Assignment:
What follows is a listing to transcribe exactly, leaving the pictures out.

Data for review:

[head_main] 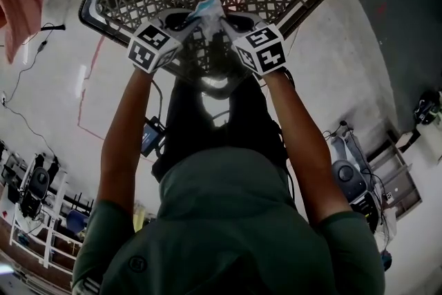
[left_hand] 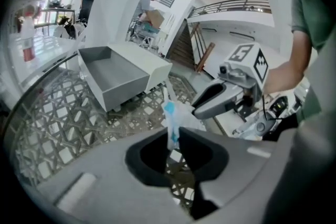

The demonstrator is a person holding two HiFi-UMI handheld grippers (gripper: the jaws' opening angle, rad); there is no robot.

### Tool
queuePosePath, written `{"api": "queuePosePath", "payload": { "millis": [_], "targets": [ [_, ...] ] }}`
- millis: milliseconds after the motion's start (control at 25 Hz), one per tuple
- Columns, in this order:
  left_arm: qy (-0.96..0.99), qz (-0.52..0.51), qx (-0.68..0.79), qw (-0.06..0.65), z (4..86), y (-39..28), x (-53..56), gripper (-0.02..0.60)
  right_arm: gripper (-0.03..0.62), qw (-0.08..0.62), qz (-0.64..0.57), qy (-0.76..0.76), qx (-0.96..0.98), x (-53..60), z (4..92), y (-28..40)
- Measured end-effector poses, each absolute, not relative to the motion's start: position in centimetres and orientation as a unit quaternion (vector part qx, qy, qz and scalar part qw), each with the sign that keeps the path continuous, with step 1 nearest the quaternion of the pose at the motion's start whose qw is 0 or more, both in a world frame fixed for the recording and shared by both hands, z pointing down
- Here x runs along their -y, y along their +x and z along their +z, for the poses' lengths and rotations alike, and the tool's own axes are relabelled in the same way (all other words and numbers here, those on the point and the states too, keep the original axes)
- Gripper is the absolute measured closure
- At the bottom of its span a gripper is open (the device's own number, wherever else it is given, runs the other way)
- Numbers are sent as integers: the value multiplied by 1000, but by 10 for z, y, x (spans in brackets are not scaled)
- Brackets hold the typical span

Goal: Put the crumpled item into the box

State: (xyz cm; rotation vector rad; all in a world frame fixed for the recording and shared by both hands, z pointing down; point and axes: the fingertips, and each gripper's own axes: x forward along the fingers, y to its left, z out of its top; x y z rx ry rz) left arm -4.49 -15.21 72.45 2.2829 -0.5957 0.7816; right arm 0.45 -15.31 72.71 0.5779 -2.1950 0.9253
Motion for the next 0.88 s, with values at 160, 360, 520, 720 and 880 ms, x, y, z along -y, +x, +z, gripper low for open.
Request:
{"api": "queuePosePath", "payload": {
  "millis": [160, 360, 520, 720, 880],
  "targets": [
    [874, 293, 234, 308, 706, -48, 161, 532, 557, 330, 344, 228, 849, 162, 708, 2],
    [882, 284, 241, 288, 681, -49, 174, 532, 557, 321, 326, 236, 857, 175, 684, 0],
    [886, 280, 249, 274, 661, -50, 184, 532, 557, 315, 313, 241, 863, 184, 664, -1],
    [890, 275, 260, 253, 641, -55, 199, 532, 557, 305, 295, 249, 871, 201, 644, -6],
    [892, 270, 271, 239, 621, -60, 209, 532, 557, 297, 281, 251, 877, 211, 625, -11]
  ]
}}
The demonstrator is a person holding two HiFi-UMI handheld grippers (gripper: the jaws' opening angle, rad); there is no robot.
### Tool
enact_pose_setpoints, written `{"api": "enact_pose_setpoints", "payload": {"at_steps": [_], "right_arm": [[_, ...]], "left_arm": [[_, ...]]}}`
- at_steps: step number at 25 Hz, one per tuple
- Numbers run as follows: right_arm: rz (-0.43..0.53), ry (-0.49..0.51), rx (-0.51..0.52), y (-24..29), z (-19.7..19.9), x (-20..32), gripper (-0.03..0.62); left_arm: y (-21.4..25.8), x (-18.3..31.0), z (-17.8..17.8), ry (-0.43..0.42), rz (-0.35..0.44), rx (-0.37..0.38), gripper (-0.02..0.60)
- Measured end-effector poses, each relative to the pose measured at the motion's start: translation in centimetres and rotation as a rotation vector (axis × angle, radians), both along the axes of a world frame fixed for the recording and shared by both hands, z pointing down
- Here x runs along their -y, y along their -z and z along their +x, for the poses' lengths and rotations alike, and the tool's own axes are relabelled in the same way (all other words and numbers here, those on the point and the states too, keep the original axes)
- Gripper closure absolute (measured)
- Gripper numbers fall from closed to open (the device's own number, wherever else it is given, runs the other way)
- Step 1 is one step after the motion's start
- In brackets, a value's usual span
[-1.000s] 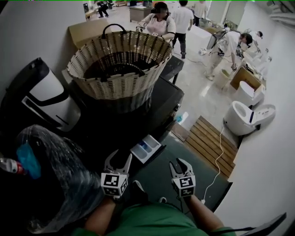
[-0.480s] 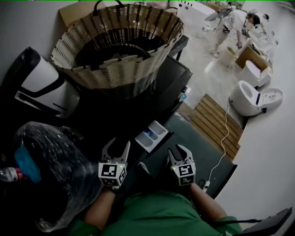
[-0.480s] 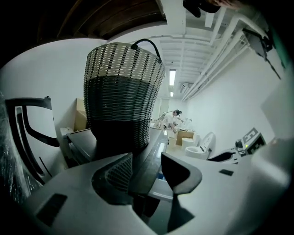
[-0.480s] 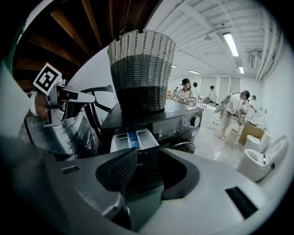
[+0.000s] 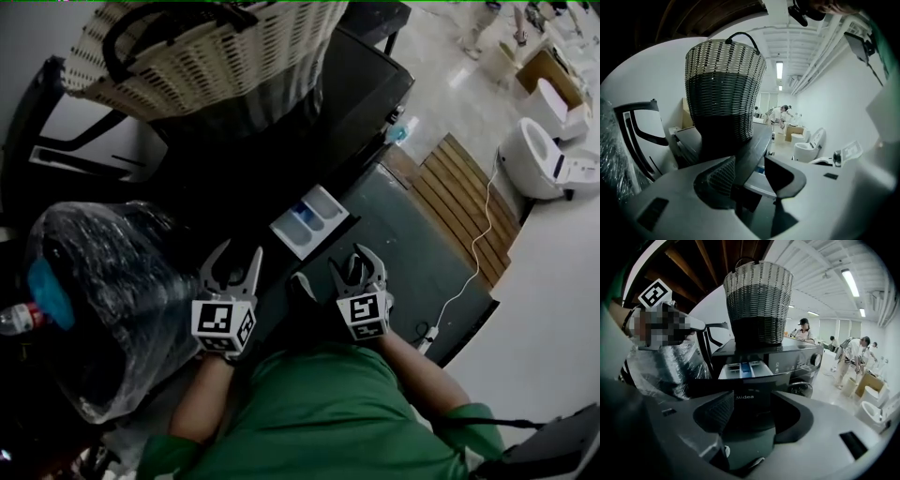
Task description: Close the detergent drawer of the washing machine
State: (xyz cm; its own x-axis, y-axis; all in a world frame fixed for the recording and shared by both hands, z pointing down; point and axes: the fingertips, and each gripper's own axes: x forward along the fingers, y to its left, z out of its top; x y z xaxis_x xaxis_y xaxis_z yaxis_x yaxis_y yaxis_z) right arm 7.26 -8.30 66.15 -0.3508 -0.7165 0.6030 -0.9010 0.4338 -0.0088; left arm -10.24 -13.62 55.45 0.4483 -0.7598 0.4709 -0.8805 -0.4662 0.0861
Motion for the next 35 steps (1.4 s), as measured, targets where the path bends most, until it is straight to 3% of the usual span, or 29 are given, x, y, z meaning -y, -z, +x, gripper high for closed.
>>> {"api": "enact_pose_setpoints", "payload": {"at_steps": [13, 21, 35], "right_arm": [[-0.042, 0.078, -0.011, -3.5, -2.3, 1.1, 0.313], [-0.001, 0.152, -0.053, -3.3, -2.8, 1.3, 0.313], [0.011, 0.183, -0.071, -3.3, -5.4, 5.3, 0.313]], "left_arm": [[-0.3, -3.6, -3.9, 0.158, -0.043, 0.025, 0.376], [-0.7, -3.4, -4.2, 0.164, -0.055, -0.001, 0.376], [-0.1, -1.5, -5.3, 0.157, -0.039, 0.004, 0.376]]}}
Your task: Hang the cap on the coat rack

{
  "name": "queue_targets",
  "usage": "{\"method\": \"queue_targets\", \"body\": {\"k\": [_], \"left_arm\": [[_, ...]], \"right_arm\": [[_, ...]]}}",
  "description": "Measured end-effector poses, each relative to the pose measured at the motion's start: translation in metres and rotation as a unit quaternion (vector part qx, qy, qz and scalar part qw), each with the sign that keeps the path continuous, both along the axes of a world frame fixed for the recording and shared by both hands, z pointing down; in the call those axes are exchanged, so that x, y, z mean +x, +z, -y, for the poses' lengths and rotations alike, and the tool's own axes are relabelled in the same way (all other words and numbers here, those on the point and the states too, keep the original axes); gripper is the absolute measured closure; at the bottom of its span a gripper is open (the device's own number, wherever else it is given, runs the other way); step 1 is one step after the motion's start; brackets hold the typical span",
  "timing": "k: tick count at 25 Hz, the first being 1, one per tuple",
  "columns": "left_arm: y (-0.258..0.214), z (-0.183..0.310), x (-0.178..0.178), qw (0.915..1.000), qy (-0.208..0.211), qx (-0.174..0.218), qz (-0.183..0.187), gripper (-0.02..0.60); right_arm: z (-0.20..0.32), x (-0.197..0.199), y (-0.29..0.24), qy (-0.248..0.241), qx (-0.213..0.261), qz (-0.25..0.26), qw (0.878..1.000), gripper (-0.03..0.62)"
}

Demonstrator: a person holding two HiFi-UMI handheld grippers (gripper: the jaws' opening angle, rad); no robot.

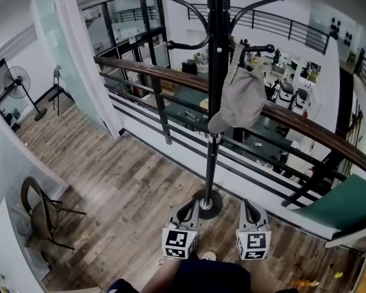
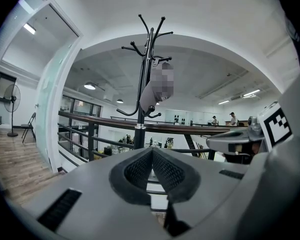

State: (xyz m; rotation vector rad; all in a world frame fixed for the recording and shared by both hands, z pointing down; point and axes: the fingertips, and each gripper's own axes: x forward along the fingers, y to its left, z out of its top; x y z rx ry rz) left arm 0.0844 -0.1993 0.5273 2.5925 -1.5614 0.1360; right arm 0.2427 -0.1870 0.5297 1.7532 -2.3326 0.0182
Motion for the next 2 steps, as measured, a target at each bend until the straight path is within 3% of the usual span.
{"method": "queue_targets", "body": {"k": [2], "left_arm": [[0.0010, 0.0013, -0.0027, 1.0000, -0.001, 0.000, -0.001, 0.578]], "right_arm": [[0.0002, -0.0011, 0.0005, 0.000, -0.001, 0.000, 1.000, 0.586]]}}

Result for this task:
[head_main] 
[left_hand] 

The demonstrator is a person holding two HiFi-UMI handheld grippers (gripper: the jaws' opening angle, rad); there is no robot.

### Tool
queuePosePath, written `{"api": "queuePosePath", "payload": { "millis": [_], "targets": [ [_, ...] ] }}`
- millis: milliseconds after the motion's start (control at 25 Hz), one per tuple
- Columns, in this order:
  left_arm: qy (-0.96..0.99), qz (-0.52..0.51), qx (-0.68..0.79), qw (-0.06..0.65), z (4..86), y (-39..28), x (-53..56), gripper (-0.02..0.60)
  right_arm: gripper (-0.03..0.62), qw (-0.08..0.62), qz (-0.64..0.57), qy (-0.76..0.76), qx (-0.96..0.98), x (-53..60), z (4..92), y (-28..40)
- Measured end-effector poses, each absolute, not relative to the motion's start: position in centimetres and orientation as a unit quaternion (vector part qx, qy, qz and scalar part qw), each with the sign that keeps the path continuous, with step 1 nearest the quaternion of the pose at the motion's start whose qw is 0 or more, both in a world frame fixed for the recording and shared by both hands, z pointing down
- Here x runs along their -y, y along their +x and z along their +z, for the poses' lengths and rotations alike, and the tool's own axes are relabelled in the same way (all other words and numbers here, those on the point and the states too, keep the original axes)
- Gripper is the absolute measured closure
- At the bottom of its span a gripper is open (the device's own number, wherever else it is given, runs the other way)
- Numbers are sent as integers: the value multiplied by 1000, but by 10 for z, y, x (spans in brackets are not scaled)
- Brackets hold the typical span

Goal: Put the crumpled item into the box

State: (xyz cm; rotation vector rad; all in a world frame fixed for the recording and shared by both hands, z pointing down; point and axes: the fingertips, and each gripper's own axes: x forward along the fingers, y to its left, z out of its top; x y z rx ry rz) left arm -4.49 -15.21 72.45 2.2829 -0.5957 0.7816; right arm 0.45 -15.31 72.71 0.5779 -2.1950 0.9253
Motion for the next 0.88 s, with values at 160, 360, 520, 720 and 880 ms, x, y, z along -y, +x, +z, gripper low for open.
Request:
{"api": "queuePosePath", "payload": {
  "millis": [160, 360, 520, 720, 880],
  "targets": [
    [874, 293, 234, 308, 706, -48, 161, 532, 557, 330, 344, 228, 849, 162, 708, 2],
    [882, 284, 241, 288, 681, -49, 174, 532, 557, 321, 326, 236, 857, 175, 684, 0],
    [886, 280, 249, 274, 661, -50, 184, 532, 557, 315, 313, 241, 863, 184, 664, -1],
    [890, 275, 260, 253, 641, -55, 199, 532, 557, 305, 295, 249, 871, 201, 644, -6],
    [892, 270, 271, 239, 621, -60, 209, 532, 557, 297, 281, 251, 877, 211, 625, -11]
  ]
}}
The demonstrator is a person holding two HiFi-UMI handheld grippers (gripper: the jaws' opening angle, rad); there is no robot.
### Tool
enact_pose_setpoints, written `{"api": "enact_pose_setpoints", "payload": {"at_steps": [_], "right_arm": [[_, ...]], "left_arm": [[_, ...]]}}`
- at_steps: step number at 25 Hz, one per tuple
- Numbers run as follows: right_arm: rz (-0.43..0.53), ry (-0.49..0.51), rx (-0.51..0.52), y (-24..29), z (-19.7..19.9), x (-20..32), gripper (-0.03..0.62); left_arm: y (-21.4..25.8), x (-18.3..31.0), z (-17.8..17.8), ry (-0.43..0.42), rz (-0.35..0.44), rx (-0.37..0.38), gripper (-0.02..0.60)
- Measured end-effector poses, each relative to the pose measured at the motion's start: translation in centimetres and rotation as a rotation vector (axis × angle, radians), both along the axes of a world frame fixed for the recording and shared by both hands, z pointing down
- Here x runs along their -y, y along their -z and z along their +x, for the poses' lengths and rotations alike, and the tool's own axes are relabelled in the same way (all other words and numbers here, those on the point and the states too, keep the original axes)
- Gripper closure absolute (measured)
- Gripper numbers fall from closed to open (the device's own number, wherever else it is given, runs the other way)
- Step 1 is one step after the motion's start
- In brackets, a value's usual span
[-1.000s] 
[-0.480s] 
[-0.480s] 
[-0.480s] 
[+0.000s] 
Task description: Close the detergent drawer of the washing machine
State: (xyz cm; its own x-axis, y-axis; all in a world frame fixed for the recording and shared by both hands, z pointing down; point and axes: the fingertips, and each gripper's own axes: x forward along the fingers, y to its left, z out of its top; x y z xaxis_x xaxis_y xaxis_z yaxis_x yaxis_y yaxis_z) right arm 7.26 -8.30 66.15 -0.3508 -0.7165 0.6030 -0.9010 0.4338 -0.0088; left arm -10.24 -13.62 55.45 0.4483 -0.7598 0.4709 -0.8805 -0.4662 0.0861
Motion for the next 35 steps (1.4 s), as measured, targets where the path bends most, until it is straight to 3% of the usual span, or 29 are given, x, y, z meaning -y, -z, +x, gripper high for closed.
>>> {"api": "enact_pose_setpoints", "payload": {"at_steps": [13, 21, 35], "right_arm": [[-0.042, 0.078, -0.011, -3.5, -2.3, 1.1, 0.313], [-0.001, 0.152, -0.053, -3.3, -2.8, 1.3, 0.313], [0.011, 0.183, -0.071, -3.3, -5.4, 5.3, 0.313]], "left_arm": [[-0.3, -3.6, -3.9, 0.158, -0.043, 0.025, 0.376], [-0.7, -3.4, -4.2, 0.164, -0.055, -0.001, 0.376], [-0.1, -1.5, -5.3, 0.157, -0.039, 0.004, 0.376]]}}
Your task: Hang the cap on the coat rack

{
  "name": "queue_targets",
  "usage": "{\"method\": \"queue_targets\", \"body\": {\"k\": [_], \"left_arm\": [[_, ...]], \"right_arm\": [[_, ...]]}}",
  "description": "Measured end-effector poses, each relative to the pose measured at the motion's start: translation in metres and rotation as a unit quaternion (vector part qx, qy, qz and scalar part qw), each with the sign that keeps the path continuous, both along the axes of a world frame fixed for the recording and shared by both hands, z pointing down; in the call those axes are exchanged, so that x, y, z mean +x, +z, -y, for the poses' lengths and rotations alike, and the tool's own axes are relabelled in the same way (all other words and numbers here, those on the point and the states too, keep the original axes); gripper is the absolute measured closure; at the bottom of its span a gripper is open (the device's own number, wherever else it is given, runs the other way); step 1 is one step after the motion's start; brackets hold the typical span",
  "timing": "k: tick count at 25 Hz, the first being 1, one per tuple",
  "columns": "left_arm: y (-0.258..0.214), z (-0.183..0.310), x (-0.178..0.178), qw (0.915..1.000), qy (-0.208..0.211), qx (-0.174..0.218), qz (-0.183..0.187), gripper (-0.02..0.60); right_arm: z (-0.20..0.32), x (-0.197..0.199), y (-0.29..0.24), qy (-0.248..0.241), qx (-0.213..0.261), qz (-0.25..0.26), qw (0.878..1.000), gripper (-0.03..0.62)"
}

Demonstrator: a person holding two HiFi-UMI handheld grippers (gripper: the jaws' opening angle, rad); no robot.


State: (xyz m; rotation vector rad; all in a world frame fixed for the recording and shared by both hands, z pointing down; point and axes: the fingertips, and each gripper's own axes: x forward along the fingers, y to its left, z out of its top; x y z rx ry rz) left arm 0.0844 -0.1993 0.5273 2.5925 -1.5614 0.1360; right arm 0.2427 -0.1870 0.5297 1.7532 -2.3326 0.0182
Motion for the next 2 steps, as measured, a target at each bend until the straight path is within 3% of the usual span.
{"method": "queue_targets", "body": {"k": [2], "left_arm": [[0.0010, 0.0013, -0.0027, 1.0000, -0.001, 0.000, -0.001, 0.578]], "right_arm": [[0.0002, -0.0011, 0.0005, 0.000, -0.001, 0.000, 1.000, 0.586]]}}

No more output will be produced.